### TASK OBJECTIVE
The result should be every line of the listing that holds the word "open".

DATASET SECTION below:

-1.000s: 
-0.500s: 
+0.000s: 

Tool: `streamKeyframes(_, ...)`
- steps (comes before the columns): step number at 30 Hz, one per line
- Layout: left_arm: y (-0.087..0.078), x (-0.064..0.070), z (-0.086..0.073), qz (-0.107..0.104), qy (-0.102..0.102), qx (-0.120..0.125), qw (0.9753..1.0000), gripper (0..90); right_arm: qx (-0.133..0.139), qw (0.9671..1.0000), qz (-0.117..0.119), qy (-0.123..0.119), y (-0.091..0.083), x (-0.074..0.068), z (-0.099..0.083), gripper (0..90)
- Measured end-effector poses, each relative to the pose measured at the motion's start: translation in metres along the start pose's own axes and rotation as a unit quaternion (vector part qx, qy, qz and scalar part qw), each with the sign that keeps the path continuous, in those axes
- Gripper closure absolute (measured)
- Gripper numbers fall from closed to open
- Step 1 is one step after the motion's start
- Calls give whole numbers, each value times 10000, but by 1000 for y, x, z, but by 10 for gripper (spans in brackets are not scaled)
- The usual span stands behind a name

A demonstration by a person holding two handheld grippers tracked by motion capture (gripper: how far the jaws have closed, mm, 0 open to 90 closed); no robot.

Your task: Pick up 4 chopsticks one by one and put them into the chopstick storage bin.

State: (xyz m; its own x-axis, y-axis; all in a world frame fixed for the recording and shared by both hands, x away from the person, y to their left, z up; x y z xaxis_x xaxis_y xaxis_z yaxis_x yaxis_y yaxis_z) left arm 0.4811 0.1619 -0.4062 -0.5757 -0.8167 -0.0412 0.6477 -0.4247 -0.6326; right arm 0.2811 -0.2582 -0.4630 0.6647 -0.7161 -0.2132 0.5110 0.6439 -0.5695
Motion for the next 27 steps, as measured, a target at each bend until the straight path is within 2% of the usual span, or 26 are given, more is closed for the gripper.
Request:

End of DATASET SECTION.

### OUTPUT
- Gripper numbers fall from closed to open
A demonstration by a person holding two handheld grippers tracked by motion capture (gripper: how far the jaws have closed, mm, 0 open to 90 closed); no robot.

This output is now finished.